Шли по краешку дамбы, по краешку темноты, кипящей вечнодейственным страстным плеском.
— Я не упасть боюсь… Страшно, когда рядом глубина, она черная и холодная, и внутри отвратительная слизь, брр… И там эти плавают, эти…
Жека истерически влекла его на широкий асфальт, под колонны Физического института. Женщины шли навстречу без шляп, в легком и белом, напевая из Вертинского. Со стороны города наплывало тепло нагретых камней. Море плескалось, неумолчное, как множество тревожных совещающихся собеседников.
— Я видела, как их убивали… этих, с «Очакова». Помните, было восстание? Сначала все стреляли, потом на корабле у них что-то загорелось, они бросились в воду и поплыли сюда. Самое страшное было вот тут, у берега. Понимаете, те подплывают, выкарабкиваются, а солдаты бьют их с берега прикладами по головам и сталкивают обратно. Я была тогда дурой — девчонкой лет двенадцати, увязалась за мальчишками — посмотреть… Они кричат, ругаются, плачут, выплывают опять. Вода стала грязная, красная… Знаете, их не вылавливали, они и сейчас там…

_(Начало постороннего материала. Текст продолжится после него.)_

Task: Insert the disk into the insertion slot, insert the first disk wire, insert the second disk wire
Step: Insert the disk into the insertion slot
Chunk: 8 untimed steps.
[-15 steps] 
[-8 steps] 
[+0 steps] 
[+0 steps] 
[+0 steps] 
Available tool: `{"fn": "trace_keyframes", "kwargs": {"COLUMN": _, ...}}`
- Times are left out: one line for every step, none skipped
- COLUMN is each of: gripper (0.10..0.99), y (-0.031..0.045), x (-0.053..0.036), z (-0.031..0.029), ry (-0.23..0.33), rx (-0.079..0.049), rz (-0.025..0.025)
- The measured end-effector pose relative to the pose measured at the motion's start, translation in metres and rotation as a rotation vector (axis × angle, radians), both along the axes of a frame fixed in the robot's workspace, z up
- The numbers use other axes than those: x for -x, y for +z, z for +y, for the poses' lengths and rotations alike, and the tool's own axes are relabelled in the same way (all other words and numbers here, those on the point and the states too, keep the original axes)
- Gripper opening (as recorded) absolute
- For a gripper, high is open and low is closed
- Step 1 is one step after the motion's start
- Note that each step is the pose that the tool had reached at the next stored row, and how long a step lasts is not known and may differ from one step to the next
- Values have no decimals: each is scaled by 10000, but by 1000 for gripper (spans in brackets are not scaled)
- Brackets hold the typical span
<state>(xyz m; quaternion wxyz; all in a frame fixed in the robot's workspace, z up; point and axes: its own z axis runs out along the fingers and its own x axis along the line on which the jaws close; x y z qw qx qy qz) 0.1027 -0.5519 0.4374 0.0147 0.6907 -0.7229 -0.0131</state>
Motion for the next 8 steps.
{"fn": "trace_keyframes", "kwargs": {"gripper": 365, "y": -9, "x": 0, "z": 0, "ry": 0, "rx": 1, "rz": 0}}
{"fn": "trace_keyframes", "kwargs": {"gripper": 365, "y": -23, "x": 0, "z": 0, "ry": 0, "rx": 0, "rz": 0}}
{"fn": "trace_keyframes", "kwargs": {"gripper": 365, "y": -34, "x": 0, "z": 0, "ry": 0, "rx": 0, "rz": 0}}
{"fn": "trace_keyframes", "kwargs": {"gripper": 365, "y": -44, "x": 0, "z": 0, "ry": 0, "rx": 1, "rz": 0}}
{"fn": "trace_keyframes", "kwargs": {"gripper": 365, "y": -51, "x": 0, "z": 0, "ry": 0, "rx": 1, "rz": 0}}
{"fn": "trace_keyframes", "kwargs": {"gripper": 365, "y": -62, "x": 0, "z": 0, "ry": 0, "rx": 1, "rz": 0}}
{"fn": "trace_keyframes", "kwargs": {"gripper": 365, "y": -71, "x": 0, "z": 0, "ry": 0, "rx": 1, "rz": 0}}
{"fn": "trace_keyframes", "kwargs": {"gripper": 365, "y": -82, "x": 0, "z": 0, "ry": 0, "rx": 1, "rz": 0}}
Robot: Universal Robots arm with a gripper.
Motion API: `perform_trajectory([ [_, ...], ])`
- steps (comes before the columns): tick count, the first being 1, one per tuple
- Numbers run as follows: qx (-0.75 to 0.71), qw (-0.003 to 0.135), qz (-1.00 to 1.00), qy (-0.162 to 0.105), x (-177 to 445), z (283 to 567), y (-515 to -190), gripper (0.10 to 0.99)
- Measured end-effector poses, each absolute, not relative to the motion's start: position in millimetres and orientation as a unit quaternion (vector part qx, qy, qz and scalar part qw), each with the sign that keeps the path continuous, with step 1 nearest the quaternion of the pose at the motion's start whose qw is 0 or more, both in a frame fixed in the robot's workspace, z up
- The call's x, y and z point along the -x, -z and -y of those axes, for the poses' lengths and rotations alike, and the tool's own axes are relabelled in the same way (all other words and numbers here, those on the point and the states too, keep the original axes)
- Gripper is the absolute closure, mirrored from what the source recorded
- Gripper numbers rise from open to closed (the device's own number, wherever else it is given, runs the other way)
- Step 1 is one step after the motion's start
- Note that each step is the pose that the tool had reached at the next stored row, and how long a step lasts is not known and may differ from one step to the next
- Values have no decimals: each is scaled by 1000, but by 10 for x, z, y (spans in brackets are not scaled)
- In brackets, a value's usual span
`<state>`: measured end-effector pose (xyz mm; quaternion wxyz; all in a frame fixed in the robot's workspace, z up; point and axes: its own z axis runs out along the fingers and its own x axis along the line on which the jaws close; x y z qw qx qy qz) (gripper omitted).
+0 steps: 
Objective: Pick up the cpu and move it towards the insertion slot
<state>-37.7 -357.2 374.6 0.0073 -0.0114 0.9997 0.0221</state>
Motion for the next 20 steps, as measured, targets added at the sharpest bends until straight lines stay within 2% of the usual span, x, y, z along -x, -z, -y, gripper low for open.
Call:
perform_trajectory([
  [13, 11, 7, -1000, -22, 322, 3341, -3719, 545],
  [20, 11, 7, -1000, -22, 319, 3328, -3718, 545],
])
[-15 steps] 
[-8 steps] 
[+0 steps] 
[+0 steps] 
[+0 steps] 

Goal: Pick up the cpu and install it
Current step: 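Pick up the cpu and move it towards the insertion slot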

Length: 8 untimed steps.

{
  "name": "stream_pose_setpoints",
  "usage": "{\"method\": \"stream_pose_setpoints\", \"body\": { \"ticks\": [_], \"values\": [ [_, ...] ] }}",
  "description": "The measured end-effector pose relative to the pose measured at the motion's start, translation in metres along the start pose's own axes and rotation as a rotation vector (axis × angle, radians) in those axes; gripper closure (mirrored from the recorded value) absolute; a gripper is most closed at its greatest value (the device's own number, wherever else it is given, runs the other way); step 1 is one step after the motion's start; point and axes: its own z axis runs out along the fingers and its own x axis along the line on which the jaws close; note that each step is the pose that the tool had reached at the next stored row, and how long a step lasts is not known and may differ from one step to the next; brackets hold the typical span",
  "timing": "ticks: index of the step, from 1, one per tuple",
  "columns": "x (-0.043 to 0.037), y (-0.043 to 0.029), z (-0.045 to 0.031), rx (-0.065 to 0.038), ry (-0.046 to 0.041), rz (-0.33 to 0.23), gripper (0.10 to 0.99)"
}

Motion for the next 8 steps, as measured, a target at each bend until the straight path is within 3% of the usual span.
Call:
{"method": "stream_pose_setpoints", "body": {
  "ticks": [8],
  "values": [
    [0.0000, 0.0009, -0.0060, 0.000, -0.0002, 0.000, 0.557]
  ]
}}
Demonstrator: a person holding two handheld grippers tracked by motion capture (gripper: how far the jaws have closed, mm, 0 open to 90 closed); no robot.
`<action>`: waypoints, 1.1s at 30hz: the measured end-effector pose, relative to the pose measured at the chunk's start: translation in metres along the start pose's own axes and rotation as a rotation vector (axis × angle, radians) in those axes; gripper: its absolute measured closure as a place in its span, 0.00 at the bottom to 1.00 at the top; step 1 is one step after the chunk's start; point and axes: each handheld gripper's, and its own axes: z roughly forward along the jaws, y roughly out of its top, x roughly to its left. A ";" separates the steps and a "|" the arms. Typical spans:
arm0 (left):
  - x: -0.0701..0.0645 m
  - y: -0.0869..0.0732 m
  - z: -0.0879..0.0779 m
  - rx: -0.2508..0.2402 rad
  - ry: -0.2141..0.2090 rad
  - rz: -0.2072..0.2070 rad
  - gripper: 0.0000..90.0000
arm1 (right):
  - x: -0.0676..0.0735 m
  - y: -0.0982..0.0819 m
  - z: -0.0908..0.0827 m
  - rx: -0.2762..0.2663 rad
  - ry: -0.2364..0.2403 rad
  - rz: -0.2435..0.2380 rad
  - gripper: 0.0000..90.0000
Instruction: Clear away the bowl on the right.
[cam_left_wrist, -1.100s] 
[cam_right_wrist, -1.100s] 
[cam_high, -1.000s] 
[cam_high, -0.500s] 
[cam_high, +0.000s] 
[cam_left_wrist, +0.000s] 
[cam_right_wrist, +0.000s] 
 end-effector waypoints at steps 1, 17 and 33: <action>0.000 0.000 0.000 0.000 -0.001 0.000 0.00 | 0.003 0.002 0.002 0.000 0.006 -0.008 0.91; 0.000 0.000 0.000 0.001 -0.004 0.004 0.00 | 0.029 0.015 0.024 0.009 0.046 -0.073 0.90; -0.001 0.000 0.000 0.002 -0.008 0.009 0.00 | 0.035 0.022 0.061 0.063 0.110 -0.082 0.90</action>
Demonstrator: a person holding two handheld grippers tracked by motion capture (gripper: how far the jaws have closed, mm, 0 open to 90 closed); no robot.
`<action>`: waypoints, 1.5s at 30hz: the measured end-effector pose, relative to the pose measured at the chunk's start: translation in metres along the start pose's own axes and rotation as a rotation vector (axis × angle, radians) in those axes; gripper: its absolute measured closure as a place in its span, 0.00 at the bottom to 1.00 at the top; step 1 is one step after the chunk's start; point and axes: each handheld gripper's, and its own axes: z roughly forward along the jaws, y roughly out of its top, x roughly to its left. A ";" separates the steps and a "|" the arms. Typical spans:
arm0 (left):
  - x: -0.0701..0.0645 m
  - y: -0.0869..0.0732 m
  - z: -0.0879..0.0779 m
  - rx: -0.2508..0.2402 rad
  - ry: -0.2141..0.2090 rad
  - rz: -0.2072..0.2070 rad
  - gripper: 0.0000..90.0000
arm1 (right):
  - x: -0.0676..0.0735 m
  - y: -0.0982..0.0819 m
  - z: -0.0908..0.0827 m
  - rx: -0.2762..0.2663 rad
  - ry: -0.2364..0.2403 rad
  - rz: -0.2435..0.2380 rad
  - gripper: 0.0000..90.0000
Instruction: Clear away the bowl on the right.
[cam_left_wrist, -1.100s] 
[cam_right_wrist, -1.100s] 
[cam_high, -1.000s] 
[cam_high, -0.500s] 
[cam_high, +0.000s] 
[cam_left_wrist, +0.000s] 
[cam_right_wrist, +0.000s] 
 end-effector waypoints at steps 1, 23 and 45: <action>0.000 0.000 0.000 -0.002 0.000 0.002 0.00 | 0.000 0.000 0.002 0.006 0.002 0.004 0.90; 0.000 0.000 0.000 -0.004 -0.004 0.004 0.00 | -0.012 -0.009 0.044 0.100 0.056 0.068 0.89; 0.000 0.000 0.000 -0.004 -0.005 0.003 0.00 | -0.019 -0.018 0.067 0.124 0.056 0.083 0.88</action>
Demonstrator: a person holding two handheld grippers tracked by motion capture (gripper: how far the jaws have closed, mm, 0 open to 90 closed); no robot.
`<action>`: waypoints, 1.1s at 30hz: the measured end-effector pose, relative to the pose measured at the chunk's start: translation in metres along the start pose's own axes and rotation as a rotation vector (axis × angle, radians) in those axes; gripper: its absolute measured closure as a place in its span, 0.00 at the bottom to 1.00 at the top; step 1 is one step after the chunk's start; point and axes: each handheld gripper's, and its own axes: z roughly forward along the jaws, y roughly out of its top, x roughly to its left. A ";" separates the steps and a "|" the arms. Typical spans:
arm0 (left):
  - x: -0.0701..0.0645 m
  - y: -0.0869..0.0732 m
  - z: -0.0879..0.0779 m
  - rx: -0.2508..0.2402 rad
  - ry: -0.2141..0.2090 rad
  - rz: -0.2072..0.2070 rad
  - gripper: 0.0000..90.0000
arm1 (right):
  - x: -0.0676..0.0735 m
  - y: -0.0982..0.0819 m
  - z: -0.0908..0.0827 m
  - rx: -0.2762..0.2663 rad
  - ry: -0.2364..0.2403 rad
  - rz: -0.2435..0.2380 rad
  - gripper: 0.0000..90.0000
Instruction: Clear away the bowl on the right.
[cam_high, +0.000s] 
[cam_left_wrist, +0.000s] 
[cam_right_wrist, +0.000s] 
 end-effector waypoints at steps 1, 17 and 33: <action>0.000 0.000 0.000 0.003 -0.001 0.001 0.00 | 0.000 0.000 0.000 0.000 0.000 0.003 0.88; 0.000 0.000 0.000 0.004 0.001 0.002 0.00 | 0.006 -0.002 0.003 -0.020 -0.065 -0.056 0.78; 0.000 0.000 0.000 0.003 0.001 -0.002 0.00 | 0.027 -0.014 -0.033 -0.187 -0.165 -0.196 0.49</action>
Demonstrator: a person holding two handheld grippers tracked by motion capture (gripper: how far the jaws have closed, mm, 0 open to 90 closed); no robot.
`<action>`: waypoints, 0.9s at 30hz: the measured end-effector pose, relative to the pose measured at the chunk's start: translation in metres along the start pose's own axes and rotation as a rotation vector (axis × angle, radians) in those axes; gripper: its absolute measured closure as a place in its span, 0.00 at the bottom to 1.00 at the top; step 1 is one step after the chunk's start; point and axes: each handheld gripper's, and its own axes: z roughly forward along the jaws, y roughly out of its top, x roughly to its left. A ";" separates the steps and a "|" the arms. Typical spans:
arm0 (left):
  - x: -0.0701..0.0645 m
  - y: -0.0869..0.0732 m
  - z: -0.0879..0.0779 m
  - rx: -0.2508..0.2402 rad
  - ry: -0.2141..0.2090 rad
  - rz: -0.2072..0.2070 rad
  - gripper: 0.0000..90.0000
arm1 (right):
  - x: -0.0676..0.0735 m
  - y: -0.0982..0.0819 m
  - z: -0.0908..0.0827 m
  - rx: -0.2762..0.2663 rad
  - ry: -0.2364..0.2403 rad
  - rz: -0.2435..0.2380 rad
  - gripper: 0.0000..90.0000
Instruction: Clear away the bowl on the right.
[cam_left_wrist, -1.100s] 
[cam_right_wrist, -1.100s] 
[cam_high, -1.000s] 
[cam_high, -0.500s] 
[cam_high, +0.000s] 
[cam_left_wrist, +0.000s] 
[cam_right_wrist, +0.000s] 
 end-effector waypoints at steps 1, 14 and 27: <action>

Она прижималась к нему — слабенькая, трепетная.
— Материя уже распалась, и не осталось ничего, — сказал Шелехов, — Остался гнев, который родил великую революцию… который лучшие люди и сейчас священно несут в себе…
Он едва удержался, чтобы восторженно не ударить себя кулаком в грудь. Навстречу шептались пары, припав друг к другу щеками, женский смех опадал изнеможенно.
— Девчонкой меня потом лечили. Я вообще раздря- панный тарантас, вы только не знаете! Больше всего боюсь увидеть падаль, до дрожи, а как только иду мимо, непременно загляну, даже остановлюсь. Меня и на фронт потянуло такое… какое-то. Впрочем, у меня там был жених, я вам не говорила?
— У вас… жених? — изумился Шелехов, и скрипочка какая-то в нем тоненько и безудержно заиграла; закрыть от нее глаза, заснуть.
I — Я говорю: был, был. А вы уже приревновали? Елисаветградский гусар, да — с! У нас, севастопольских девиц, вообще первое место полагается гусарам, второе — летчикам, а уж третье — морякам.
Жека опять притворялась не собой, ручьилась злым и скользким смехом.
— Вы говорите: «был»? — умоляюще допытывался Шелехов, стискивая ей руку…
— Ну да… пустите. Он сейчас на румынском фронте.
— Вы его любите?.. Вы его любите, Жека?
Она близила к нему смеющееся, почти поддающееся поцелуям лицо, умиротворяла:
— Но ведь я же не с ним, а с вами, здесь.